• **Work instructions**:
Draw out every line with the word "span" from the listing below.

• **Information provided**:
··········

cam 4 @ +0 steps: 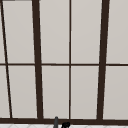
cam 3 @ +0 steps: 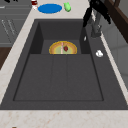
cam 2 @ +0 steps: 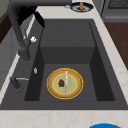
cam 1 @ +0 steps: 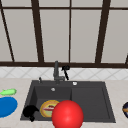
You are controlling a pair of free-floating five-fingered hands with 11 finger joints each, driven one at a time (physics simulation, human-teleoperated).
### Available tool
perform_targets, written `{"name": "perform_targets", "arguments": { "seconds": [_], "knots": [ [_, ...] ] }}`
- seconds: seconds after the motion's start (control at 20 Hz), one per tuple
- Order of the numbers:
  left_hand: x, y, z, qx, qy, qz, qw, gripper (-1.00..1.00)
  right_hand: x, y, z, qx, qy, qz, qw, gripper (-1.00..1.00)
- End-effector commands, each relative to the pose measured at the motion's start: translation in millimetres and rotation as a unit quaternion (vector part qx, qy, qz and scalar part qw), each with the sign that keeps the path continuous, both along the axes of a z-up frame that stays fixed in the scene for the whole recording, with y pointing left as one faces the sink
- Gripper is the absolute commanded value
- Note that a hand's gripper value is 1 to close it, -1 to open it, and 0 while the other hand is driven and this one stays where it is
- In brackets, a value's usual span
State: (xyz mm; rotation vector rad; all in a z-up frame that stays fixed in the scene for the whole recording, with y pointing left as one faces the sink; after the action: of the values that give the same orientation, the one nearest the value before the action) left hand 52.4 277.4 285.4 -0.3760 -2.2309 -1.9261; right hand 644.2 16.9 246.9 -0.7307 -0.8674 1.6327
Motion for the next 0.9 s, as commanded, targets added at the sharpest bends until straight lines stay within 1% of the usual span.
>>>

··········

• **Exercise response**:
- In brackets, a value's usual span
Motion for the next 0.9 s, as commanded, targets added at the sharpest bends until straight lines stay within 1% of the usual span.

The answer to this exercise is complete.